_YOUR TASK_.
Copy out each line below containing "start".

============

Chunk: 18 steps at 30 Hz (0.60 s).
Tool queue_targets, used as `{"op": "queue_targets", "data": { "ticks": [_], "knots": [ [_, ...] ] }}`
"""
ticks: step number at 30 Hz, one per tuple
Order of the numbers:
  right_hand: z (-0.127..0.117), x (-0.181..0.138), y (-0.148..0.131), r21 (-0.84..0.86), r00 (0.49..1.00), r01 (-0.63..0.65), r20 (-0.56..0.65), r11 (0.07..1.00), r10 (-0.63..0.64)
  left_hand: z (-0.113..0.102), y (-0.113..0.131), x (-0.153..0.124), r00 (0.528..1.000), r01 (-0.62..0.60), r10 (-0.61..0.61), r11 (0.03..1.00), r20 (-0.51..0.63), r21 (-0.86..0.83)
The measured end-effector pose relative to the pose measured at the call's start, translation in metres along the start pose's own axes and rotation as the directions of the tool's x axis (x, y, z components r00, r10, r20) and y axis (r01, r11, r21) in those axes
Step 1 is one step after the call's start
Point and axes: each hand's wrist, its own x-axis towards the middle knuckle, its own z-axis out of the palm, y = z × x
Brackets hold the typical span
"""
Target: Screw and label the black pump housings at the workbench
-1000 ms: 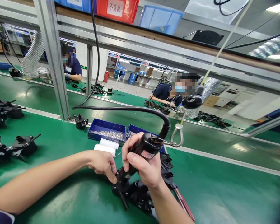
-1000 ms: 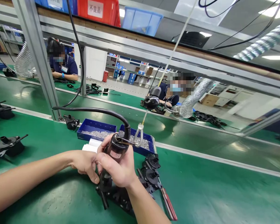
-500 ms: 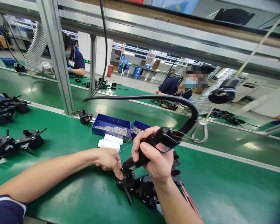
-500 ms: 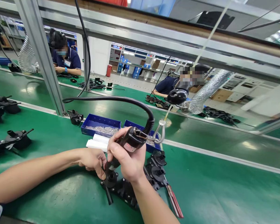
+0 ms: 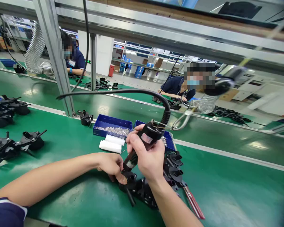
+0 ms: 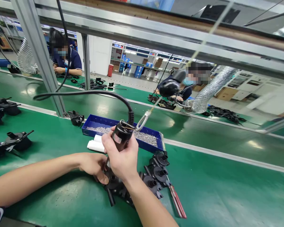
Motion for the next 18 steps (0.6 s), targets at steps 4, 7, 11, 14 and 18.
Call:
{"op": "queue_targets", "data": {
  "ticks": [4,7,11,14,18],
  "knots": [
    [0.0003,0.0002,-0.0007,0.267,0.993,-0.079,0.1,0.961,0.054,-0.0008,0.0005,0.0026,0.998,0.07,-0.07,0.997,0.005,-0.014],
    [-0.0056,-0.0004,-0.0006,0.35,0.975,-0.132,0.216,0.927,0.057,-0.002,0.0022,0.0023,0.999,0.054,-0.054,0.998,0.004,0.033],
    [-0.0045,-0.0044,-0.001,0.307,0.983,-0.1,0.176,0.946,0.047,-0.0016,0.0014,0.0027,0.998,0.067,-0.067,0.998,0.013,0.011],
    [-0.0014,-0.006,-0.0028,0.174,0.996,-0.012,0.085,0.985,-0.003,-0.0006,-0.0004,0.0027,0.997,0.071,-0.071,0.997,0.012,-0.003],
    [-0.0036,-0.0051,-0.006,0.115,0.998,0.014,0.06,0.993,-0.021,0.0007,-0.0011,0.0017,0.997,0.071,-0.071,0.997,0.005,-0.004]
  ]
}}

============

_OUTPUT FOR THIS TASK_.
The measured end-effector pose relative to the pose measured at the call's start, translation in metres along the start pose's own axes and rotation as the directions of the tool's x axis (x, y, z components r00, r10, r20) and y axis (r01, r11, r21) in those axes
Step 1 is one step after the call's start

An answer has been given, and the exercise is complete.